[The data Boundary: Start]
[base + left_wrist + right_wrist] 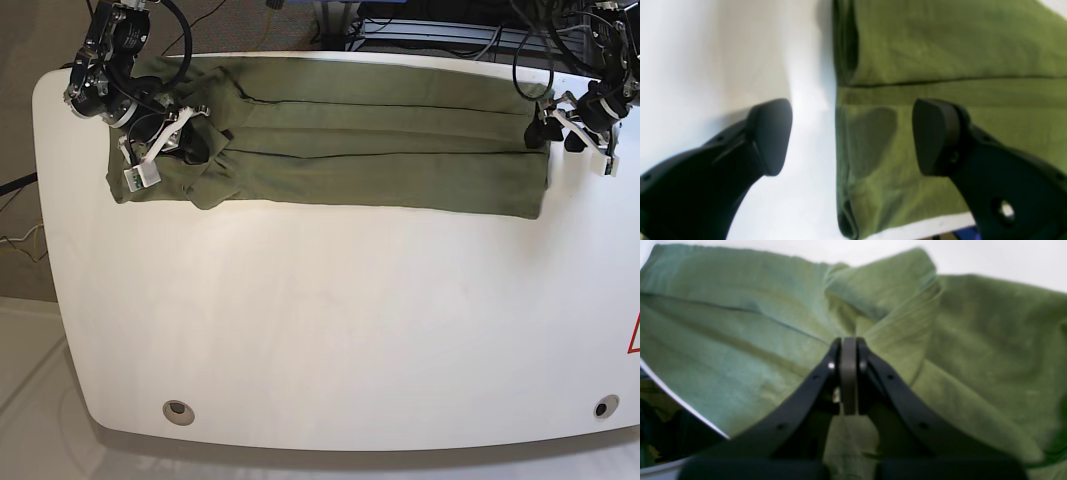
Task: Fold the T-shirt properly
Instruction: 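Lower the left gripper onto the other strip end and close on it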
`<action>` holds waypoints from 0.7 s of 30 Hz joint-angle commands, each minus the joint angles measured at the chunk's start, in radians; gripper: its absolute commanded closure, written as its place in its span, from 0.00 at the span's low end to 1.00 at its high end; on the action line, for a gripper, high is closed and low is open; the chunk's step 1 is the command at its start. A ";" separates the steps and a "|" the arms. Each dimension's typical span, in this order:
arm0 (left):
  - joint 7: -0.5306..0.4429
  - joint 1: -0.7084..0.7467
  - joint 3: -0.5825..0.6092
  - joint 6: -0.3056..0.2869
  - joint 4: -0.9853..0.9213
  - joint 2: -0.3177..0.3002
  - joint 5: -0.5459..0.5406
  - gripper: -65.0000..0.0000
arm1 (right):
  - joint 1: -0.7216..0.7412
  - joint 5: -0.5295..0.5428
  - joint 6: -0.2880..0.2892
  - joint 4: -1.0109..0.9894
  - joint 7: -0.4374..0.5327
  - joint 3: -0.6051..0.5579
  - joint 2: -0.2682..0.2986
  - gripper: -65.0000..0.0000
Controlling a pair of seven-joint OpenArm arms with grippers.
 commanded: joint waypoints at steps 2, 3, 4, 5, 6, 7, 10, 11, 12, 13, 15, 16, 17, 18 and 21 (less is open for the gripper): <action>0.016 -0.004 -0.008 -0.014 -0.001 -0.011 -0.039 0.30 | -0.001 0.028 0.006 0.046 0.022 0.005 0.008 1.00; 0.017 -0.005 -0.009 -0.015 -0.002 -0.009 -0.042 0.32 | -0.002 0.026 0.006 0.048 0.022 0.004 0.008 1.00; 0.018 -0.005 -0.011 -0.016 -0.003 -0.007 -0.045 0.33 | -0.003 0.024 0.006 0.051 0.023 0.004 0.007 1.00; 0.018 -0.005 -0.012 -0.018 -0.005 -0.005 -0.046 0.34 | -0.003 0.021 0.006 0.051 0.025 0.003 0.007 1.00; 0.018 -0.006 -0.013 -0.020 -0.008 -0.002 -0.047 0.35 | -0.004 0.018 0.006 0.052 0.027 0.003 0.006 1.00; 0.015 -0.006 -0.013 -0.021 -0.010 0.001 -0.047 0.36 | -0.004 0.014 0.006 0.052 0.030 0.002 0.006 1.00; 0.005 -0.009 -0.014 -0.022 -0.016 0.011 -0.042 0.36 | -0.003 -0.002 0.006 0.048 0.041 0.002 0.006 1.00; -0.003 -0.011 -0.009 -0.020 -0.008 0.015 -0.037 0.37 | -0.001 -0.005 0.006 0.037 0.045 0.001 0.009 1.00; -0.011 -0.012 -0.004 -0.019 -0.001 0.019 -0.032 0.38 | 0.001 -0.008 0.006 0.026 0.048 0.001 0.011 1.00; -0.018 -0.013 -0.004 -0.018 -0.001 0.022 -0.028 0.38 | 0.001 -0.014 0.006 0.024 0.053 0.001 0.011 1.00; -0.031 -0.014 -0.005 -0.017 -0.001 0.030 -0.023 0.40 | 0.002 -0.021 0.006 0.021 0.060 0.001 0.012 1.00; -0.036 -0.015 -0.005 -0.017 -0.001 0.034 -0.022 0.40 | 0.002 -0.024 0.006 0.020 0.063 0.000 0.012 1.00; -0.041 -0.015 -0.005 -0.018 0.000 0.037 -0.020 0.41 | 0.003 -0.025 0.006 0.019 0.063 0.000 0.012 1.00; -0.046 -0.016 -0.005 -0.018 0.001 0.039 -0.019 0.42 | 0.003 -0.025 0.006 0.018 0.063 0.000 0.013 1.00; -0.043 -0.014 -0.004 -0.021 0.004 0.051 -0.013 0.43 | 0.004 -0.023 0.006 0.026 0.057 -0.004 0.014 1.00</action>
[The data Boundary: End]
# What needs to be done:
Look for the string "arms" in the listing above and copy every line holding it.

# Answer to this task:
`<action>` holds waypoints from 0.7 s of 30 Hz joint-angle commands, each minus the joint angles measured at the chunk's start, in radians; gripper: its absolute commanded closure, written as its place in its span, from 0.00 at the span's low end to 1.00 at its high end; on the action line, for a gripper, high is closed and low is open; the chunk's step 1 is the command at its start. A ";" separates the steps and a "|" the arms. Each dimension's typical span, in this order:
Controlling a pair of seven-joint OpenArm arms with grippers.

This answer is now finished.